Dangerous weather events will reinforce the need for intensive risk assessment and new insurance products like the automated claims management of parametric insurance policies governed by IoT data analytics. A division of Wharton’s new ESG initiative is a Risk Management and Decisions Process Center, which is one of the Kleinman Center’s on-campus partners. At this point most of the public is unwilling to engage seriously with the degree to which natural atmospheric forces can be influenced by technology and have been since the 1950s. All of this will require sensors, edge computing, and quantum AI.

The Quakers, UPenn’s mascot, described themselves as “children of the light.” Is this what they meant? Photonics? Optics? Iris, the rainbow, sending data to Olympus, the GIIN, of sustainable social impact compliance? Will the fire taken by Prometheus be tamed by Apollo and remade as biological photovoltaics? Will human flesh through the use of PiezoMEMs (Piezo Micro Electrical Mechanical Systems) become a novel computational substrate?

https://iris.thegiin.org/

Material scientists associated with the Lawrence Livermore National Laboratory, Maxwell Murialdo and Jon Belof, have been theorizing a new type of stablecoin that would employ quantum thermodynamics to create “free” energy from information with responsibility for erasing “waste data” transferred on blockchain to outlying network participants. Fellow researcher Leo Saraceno, alerted me to their paper, “Can Stablecoins by Collateralized by a fully Decentralized Digital Asset,” published in the June 2022 issue of the Cryptoeconomics Systems journal which is housed within the MIT Digital Currency Initiative. Click here for related discussion on the Wrench in the Gears Discourse Working Group. It’s not a stretch to imagine wearable or implanted piezo-electric energy harvesters used for that purpose.

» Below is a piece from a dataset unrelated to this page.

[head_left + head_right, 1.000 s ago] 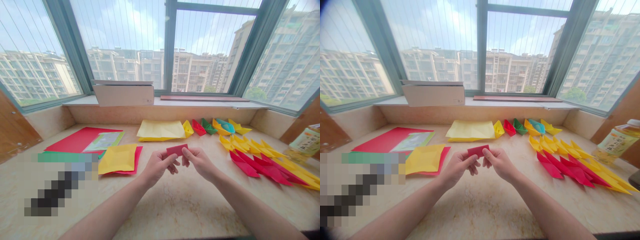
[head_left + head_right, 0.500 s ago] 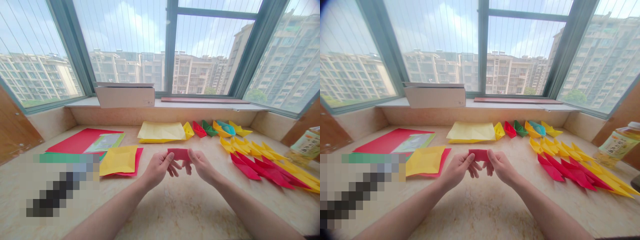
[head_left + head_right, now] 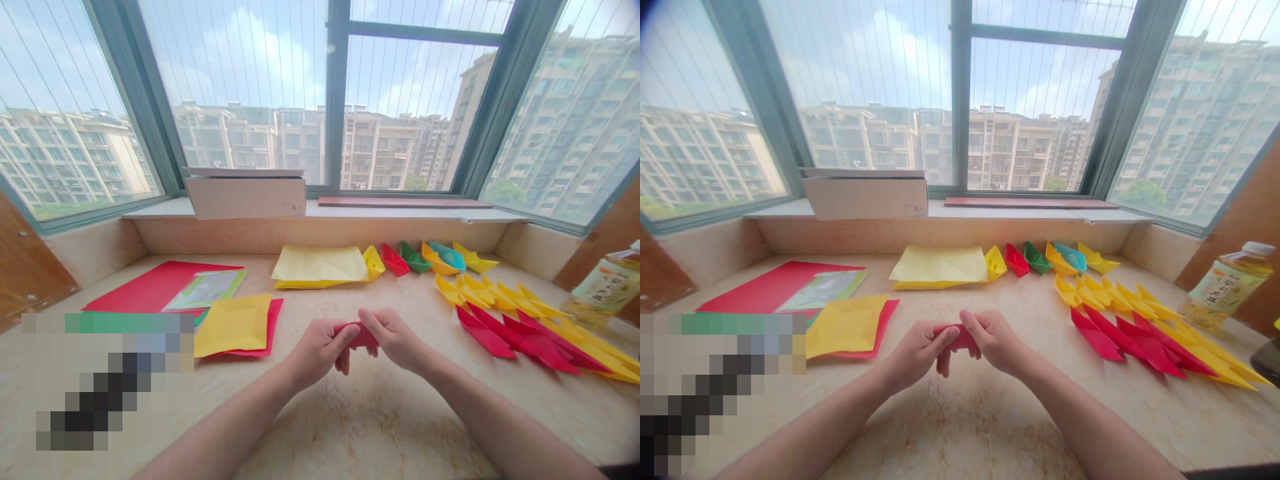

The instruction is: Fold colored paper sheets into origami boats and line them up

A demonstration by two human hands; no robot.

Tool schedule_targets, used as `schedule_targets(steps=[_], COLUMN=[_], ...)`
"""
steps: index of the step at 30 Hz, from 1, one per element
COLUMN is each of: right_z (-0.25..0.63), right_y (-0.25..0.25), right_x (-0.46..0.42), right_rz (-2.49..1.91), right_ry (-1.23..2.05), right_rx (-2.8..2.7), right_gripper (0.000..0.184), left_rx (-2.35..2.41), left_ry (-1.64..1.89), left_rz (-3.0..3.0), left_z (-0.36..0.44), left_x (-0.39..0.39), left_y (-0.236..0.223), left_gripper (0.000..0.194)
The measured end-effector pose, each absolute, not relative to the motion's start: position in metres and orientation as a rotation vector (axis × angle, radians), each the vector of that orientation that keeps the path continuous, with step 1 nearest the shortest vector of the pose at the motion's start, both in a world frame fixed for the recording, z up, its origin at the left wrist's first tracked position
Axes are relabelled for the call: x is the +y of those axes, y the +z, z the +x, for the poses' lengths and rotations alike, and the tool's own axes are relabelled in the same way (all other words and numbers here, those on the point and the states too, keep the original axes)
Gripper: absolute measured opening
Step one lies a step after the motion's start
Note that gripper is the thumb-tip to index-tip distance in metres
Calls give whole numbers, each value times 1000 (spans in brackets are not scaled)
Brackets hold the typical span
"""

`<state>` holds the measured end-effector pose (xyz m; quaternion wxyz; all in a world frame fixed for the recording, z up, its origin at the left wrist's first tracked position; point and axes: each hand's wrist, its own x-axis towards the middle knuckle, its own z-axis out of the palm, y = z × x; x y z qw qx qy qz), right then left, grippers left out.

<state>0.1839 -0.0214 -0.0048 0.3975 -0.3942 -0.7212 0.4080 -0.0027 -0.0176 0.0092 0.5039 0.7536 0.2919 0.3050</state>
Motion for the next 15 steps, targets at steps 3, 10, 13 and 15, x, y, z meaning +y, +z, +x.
schedule_targets(steps=[3,10,13,15], right_z=[183,184,183,182], right_y=[-6,-6,-6,-5], right_x=[-20,-18,-17,-18], right_rz=[-1020,-1014,-1045,-1067], right_ry=[949,954,980,901], right_rx=[-1863,-1846,-1852,-1857], right_gripper=[65,63,60,58], left_rx=[773,770,757,785], left_ry=[752,620,646,656], left_rz=[1844,1757,1786,1745], left_z=[-2,-3,-3,-2], left_x=[-18,-19,-18,-16], left_y=[8,8,7,6], left_gripper=[54,42,45,46])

Picture people on prescribed pre-diabetic fitness pathways linked to social impact deals with smart uniforms even as their sweat, body heat, or blood flow is used to offset the energetic costs of information erasure. In a conversation I had recently about Quakers being filled with the holy spirit to the point of physically “quaking” I can’t help but contemplate the possibility of an ultimate perversion of sacred practice through the intentional harvest of spiritual energetics using novel “climate-tech” materials. There are so many faith communities operating in the social impact space, would it be a stretch to imagine the dark forces wanting to capture the “inner light” of “pay for success” program participants to advance their misguided plans for liberal-minded decarbonizaton?

SBTs (soul bound tokens) anyone?

https://conformabledecoders.media.mit.edu/files/JournalPapers/23_Energy%20Harvesting%20from%20the%20Animal-Human%20Body%20for%20Self-Powered%20Electronics.pdf

As fellows associated with the Kleinman Center work on energy policy infrastructure, professors and students who are part of the VIPER program work on the developing the technology that underpins the faux “greening” of biomolecular design. The primary benefactors of Penn’s energy research division are P. Roy Vagelos and his wife Diana. Vagelos, an alumnus who serves on the university’s board, trained as a physician and held positions with the National Institutes of Health early in his career. From 1966 to 1975 he worked at the Washington University St. Louis School of Medicine and Massachusetts General Hospital. Prior to his arrival both institutions maintained close relationships with the Atomic Energy Commission and conducted radiation experiments on civilian populations.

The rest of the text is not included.